| There are many reasons to do it in JavaScript: - Many companies and projects have their entire server-side stack in JavaScript and Node.js, and often they want to simply make a prediction through a model. It's quite a lot to ask them to pull in a python runtime just to make a prediction. TensorFlow.js with node bindings to TensorFlow C enables this type of inference with minimal overhead. - Privacy. You can make predictions locally, or send embeddings back to a server without the raw data ever leaving a client. - Flexibility of JavaScript / TypeScript. Dynamic languages are great for scientific computing, TypeScript allows you to define your own level of type safety, from raw JS on one end, to strict typing support on the other end. - Interactivity / education tooling. See tensorflow playground for an excellent example. - No servers for applications.
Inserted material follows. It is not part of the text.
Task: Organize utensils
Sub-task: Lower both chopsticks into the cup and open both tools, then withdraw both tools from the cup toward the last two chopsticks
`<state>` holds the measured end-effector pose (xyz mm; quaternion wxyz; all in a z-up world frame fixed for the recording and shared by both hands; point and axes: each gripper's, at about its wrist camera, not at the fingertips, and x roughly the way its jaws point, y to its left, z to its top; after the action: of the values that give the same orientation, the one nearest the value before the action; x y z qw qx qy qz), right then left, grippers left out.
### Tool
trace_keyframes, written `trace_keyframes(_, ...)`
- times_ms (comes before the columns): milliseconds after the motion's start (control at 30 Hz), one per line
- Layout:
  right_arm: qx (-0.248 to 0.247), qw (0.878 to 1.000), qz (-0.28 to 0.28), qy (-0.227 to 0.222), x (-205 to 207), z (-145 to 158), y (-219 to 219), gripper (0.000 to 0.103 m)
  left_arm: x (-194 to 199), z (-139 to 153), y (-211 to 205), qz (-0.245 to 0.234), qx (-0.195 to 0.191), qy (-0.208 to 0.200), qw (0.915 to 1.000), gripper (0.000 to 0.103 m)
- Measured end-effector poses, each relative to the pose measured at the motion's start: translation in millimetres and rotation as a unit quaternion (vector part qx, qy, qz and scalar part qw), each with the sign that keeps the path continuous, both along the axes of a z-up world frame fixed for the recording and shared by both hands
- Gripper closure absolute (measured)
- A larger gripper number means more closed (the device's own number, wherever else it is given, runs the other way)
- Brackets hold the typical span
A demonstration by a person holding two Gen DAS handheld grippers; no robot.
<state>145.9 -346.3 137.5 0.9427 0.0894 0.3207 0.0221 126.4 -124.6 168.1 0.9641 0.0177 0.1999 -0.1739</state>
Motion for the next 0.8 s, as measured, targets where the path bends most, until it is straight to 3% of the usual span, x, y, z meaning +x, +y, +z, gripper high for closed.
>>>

Making predictions in TensorFlow on a server can be expensive in the long run. Hosting static weights on a server is much much cheaper. JavaScript and Python ecosystems for machine learning are not mutually exclusive -- they both have their strengths and weaknesses. |
"Many companies and projects have their entire server-side stack in JavaScript and Node.js, and often they want to simply make a prediction through a model."
Right. So this is "we don't want to use another language". Acknowledged.
"Privacy. You can make predictions locally, or send embeddings back to a server without the raw data ever leaving a client."
If calling out to a binary is a security problem for you, you have bigger problems than choice of language. Also, of course, you don't need tensorflow to convert your top-secret data into an input vector that you can send somewhere (seriously: it does not help with this problem).
Your third and fourth points -- flexibility and interactivity -- are indeed why people use Python vs C++ (even though it's more difficult and painful to get decent performance out of TF with that approach). So again, this boils down to "I don't want to use Python and I'd prefer to use JS instead."
"No servers for applications. Making predictions in TensorFlow on a server can be expensive in the long run. Hosting static weights on a server is much much cheaper."
You're contradicting yourself with this point. Servers are expensive so hosting static weights on a server is cheaper? I have no idea what this means.